Once the records below have been read, copy them all out exactly.

Data START

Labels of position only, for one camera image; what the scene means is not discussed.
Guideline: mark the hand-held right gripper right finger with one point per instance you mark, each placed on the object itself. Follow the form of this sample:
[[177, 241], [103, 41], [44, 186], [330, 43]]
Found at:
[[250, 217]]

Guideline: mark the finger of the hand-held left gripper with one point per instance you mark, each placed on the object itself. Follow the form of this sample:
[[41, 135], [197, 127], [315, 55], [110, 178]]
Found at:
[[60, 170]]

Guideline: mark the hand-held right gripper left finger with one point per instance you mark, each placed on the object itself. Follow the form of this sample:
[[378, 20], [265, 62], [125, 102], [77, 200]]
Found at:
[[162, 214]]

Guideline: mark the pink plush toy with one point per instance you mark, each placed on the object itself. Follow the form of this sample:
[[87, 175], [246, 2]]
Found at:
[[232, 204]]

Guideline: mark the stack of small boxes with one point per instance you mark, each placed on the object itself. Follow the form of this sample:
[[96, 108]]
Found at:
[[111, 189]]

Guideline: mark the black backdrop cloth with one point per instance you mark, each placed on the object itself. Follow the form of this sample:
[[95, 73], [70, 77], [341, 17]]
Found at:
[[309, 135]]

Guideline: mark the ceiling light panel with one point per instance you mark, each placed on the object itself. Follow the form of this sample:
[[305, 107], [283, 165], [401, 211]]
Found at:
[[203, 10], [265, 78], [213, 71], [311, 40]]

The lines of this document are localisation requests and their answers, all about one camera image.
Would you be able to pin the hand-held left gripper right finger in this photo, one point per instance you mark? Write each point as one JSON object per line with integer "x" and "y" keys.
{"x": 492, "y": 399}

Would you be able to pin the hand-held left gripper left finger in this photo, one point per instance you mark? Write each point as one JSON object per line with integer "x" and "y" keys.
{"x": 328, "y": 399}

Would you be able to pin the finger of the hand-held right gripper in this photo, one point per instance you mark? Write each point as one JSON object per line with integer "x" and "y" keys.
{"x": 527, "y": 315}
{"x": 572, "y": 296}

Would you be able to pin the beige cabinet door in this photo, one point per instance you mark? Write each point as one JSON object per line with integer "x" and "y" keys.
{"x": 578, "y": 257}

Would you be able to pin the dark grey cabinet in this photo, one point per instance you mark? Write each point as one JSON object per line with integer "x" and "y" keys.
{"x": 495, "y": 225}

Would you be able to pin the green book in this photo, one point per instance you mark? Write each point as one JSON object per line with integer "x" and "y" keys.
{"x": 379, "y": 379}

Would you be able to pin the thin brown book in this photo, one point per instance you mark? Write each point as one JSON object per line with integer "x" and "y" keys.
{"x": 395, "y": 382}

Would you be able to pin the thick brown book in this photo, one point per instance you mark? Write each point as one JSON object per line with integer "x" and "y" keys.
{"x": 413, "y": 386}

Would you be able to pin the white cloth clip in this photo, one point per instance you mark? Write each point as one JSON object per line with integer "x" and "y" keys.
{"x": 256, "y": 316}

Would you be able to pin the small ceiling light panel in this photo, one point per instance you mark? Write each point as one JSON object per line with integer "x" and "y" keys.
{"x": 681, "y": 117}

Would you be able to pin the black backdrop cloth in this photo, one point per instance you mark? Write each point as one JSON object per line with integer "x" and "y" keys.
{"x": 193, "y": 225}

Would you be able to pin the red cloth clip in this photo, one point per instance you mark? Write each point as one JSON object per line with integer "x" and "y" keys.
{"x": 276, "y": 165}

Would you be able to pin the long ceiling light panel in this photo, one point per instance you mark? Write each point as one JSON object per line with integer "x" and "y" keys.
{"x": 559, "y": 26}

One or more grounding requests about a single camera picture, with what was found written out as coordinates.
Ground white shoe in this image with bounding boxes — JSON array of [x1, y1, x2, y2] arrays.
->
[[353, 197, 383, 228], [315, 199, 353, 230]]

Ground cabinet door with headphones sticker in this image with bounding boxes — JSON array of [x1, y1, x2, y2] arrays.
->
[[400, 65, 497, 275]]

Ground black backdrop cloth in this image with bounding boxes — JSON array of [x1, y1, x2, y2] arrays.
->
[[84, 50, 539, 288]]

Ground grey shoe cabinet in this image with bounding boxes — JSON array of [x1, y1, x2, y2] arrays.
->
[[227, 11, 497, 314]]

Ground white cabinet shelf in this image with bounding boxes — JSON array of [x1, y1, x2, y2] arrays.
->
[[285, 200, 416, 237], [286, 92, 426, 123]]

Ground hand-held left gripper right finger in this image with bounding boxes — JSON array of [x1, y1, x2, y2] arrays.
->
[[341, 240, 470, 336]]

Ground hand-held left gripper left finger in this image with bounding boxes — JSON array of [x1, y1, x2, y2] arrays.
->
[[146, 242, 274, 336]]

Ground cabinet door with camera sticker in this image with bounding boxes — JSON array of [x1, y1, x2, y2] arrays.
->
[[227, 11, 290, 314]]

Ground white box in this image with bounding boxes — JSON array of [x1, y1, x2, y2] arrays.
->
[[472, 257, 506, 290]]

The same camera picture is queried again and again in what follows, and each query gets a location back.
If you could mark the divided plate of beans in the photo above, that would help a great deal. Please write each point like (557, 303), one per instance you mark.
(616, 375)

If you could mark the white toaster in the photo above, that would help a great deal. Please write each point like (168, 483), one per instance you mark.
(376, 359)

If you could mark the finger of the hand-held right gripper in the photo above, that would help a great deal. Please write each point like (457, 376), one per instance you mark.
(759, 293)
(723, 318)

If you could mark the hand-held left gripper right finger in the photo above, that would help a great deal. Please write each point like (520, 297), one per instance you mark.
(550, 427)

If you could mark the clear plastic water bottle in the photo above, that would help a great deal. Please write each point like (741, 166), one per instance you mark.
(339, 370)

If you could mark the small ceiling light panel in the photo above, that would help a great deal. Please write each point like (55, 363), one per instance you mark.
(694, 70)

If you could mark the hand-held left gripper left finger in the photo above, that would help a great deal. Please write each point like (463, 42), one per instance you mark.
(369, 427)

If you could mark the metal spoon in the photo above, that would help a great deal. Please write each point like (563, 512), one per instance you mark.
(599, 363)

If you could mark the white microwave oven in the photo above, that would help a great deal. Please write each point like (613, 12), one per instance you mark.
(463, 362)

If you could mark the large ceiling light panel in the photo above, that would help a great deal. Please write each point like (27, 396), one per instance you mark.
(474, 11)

Data END

Answer box →
Labels of position only, for one camera image; what the scene means is not discussed.
Guideline: mark the hand-held right gripper right finger with one point per instance you mark, each placed on the object itself. Follow the form of this sample:
[[177, 241], [103, 41], [44, 186], [330, 43]]
Found at:
[[250, 217]]

Guideline: mark the finger of the hand-held left gripper with one point per instance you mark, each placed on the object itself. Follow the form of this sample:
[[41, 135], [197, 127], [315, 55], [110, 178]]
Found at:
[[60, 170]]

Guideline: mark the hand-held right gripper left finger with one point per instance you mark, each placed on the object itself. Follow the form of this sample:
[[378, 20], [265, 62], [125, 102], [77, 200]]
Found at:
[[162, 214]]

Guideline: mark the pink plush toy with one point per instance you mark, each placed on the object itself. Follow the form of this sample:
[[87, 175], [246, 2]]
Found at:
[[232, 204]]

Guideline: mark the stack of small boxes with one point per instance you mark, each placed on the object itself. Follow the form of this sample:
[[96, 108]]
Found at:
[[111, 189]]

Guideline: mark the black backdrop cloth with one point per instance you mark, each placed on the object itself. Follow the form of this sample:
[[95, 73], [70, 77], [341, 17]]
Found at:
[[309, 135]]

Guideline: mark the ceiling light panel with one point per instance you mark, each placed on the object itself. Follow the form of this sample:
[[305, 107], [283, 165], [401, 211]]
Found at:
[[203, 10], [265, 78], [213, 71], [311, 40]]

The lines of this document are localisation requests and their answers, all about one camera image.
Would you be able to pin the hand-held left gripper right finger in this photo, one point per instance you mark? Write each point as one JSON object per line with integer "x" and "y" keys.
{"x": 492, "y": 399}

Would you be able to pin the hand-held left gripper left finger in this photo, one point per instance you mark? Write each point as one JSON object per line with integer "x" and "y" keys.
{"x": 328, "y": 399}

Would you be able to pin the finger of the hand-held right gripper in this photo, one point per instance you mark? Write each point as one JSON object per line with integer "x" and "y" keys.
{"x": 527, "y": 315}
{"x": 572, "y": 296}

Would you be able to pin the beige cabinet door in this photo, one point per instance you mark? Write each point as one JSON object per line with integer "x" and "y" keys.
{"x": 578, "y": 257}

Would you be able to pin the dark grey cabinet in this photo, one point per instance you mark? Write each point as one JSON object per line with integer "x" and "y" keys.
{"x": 495, "y": 225}

Would you be able to pin the green book in this photo, one point per instance you mark? Write each point as one JSON object per line with integer "x" and "y" keys.
{"x": 379, "y": 379}

Would you be able to pin the thin brown book in this photo, one point per instance you mark? Write each point as one JSON object per line with integer "x" and "y" keys.
{"x": 395, "y": 382}

Would you be able to pin the thick brown book in this photo, one point per instance you mark? Write each point as one JSON object per line with integer "x" and "y" keys.
{"x": 413, "y": 386}

Would you be able to pin the white cloth clip in this photo, one point per instance you mark? Write each point as one JSON object per line with integer "x" and "y" keys.
{"x": 256, "y": 316}

Would you be able to pin the small ceiling light panel in this photo, one point per instance you mark? Write each point as one JSON object per line with integer "x" and "y" keys.
{"x": 681, "y": 117}

Would you be able to pin the black backdrop cloth in this photo, one point per instance you mark? Write each point as one JSON object per line with integer "x" and "y" keys.
{"x": 193, "y": 225}

Would you be able to pin the red cloth clip in this photo, one point per instance you mark? Write each point as one JSON object per line with integer "x" and "y" keys.
{"x": 276, "y": 165}

Would you be able to pin the long ceiling light panel in this photo, one point per instance you mark? Write each point as one JSON object per line with integer "x" and "y" keys.
{"x": 559, "y": 26}

One or more grounding requests about a single camera picture, with what was found written out as coordinates.
Ground white shoe in this image with bounding boxes — JSON array of [x1, y1, x2, y2] arrays.
->
[[353, 197, 383, 228], [315, 199, 353, 230]]

Ground cabinet door with headphones sticker in this image with bounding boxes — JSON array of [x1, y1, x2, y2] arrays.
->
[[400, 65, 497, 275]]

Ground black backdrop cloth in this image with bounding boxes — JSON array of [x1, y1, x2, y2] arrays.
->
[[84, 50, 539, 288]]

Ground grey shoe cabinet in this image with bounding boxes — JSON array of [x1, y1, x2, y2] arrays.
->
[[227, 11, 497, 314]]

Ground white cabinet shelf in this image with bounding boxes — JSON array of [x1, y1, x2, y2] arrays.
->
[[285, 200, 416, 237], [286, 92, 426, 123]]

Ground hand-held left gripper right finger in this image with bounding boxes — JSON array of [x1, y1, x2, y2] arrays.
->
[[341, 240, 470, 336]]

Ground hand-held left gripper left finger in this image with bounding boxes — JSON array of [x1, y1, x2, y2] arrays.
->
[[146, 242, 274, 336]]

Ground cabinet door with camera sticker in this image with bounding boxes — JSON array of [x1, y1, x2, y2] arrays.
->
[[227, 11, 290, 314]]

Ground white box in this image with bounding boxes — JSON array of [x1, y1, x2, y2] arrays.
->
[[472, 257, 506, 290]]

The same camera picture is queried again and again in what follows, and each query gets a location back.
If you could mark the divided plate of beans in the photo above, that would help a great deal. Please write each point like (557, 303), one per instance you mark.
(616, 375)

If you could mark the white toaster in the photo above, that would help a great deal. Please write each point like (168, 483), one per instance you mark.
(376, 359)

If you could mark the finger of the hand-held right gripper in the photo above, that would help a great deal. Please write each point like (457, 376), one per instance you mark.
(759, 293)
(723, 318)

If you could mark the hand-held left gripper right finger in the photo above, that would help a great deal. Please write each point like (520, 297), one per instance you mark.
(550, 427)

If you could mark the clear plastic water bottle in the photo above, that would help a great deal. Please write each point like (741, 166), one per instance you mark.
(339, 370)

If you could mark the small ceiling light panel in the photo above, that would help a great deal. Please write each point like (55, 363), one per instance you mark.
(694, 70)

If you could mark the hand-held left gripper left finger in the photo above, that would help a great deal. Please write each point like (463, 42), one per instance you mark.
(369, 427)

If you could mark the metal spoon in the photo above, that would help a great deal. Please write each point like (563, 512), one per instance you mark.
(599, 363)

If you could mark the white microwave oven in the photo above, that would help a great deal. Please write each point like (613, 12), one per instance you mark.
(463, 362)

If you could mark the large ceiling light panel in the photo above, that would help a great deal. Please write each point like (27, 396), one per instance you mark.
(474, 11)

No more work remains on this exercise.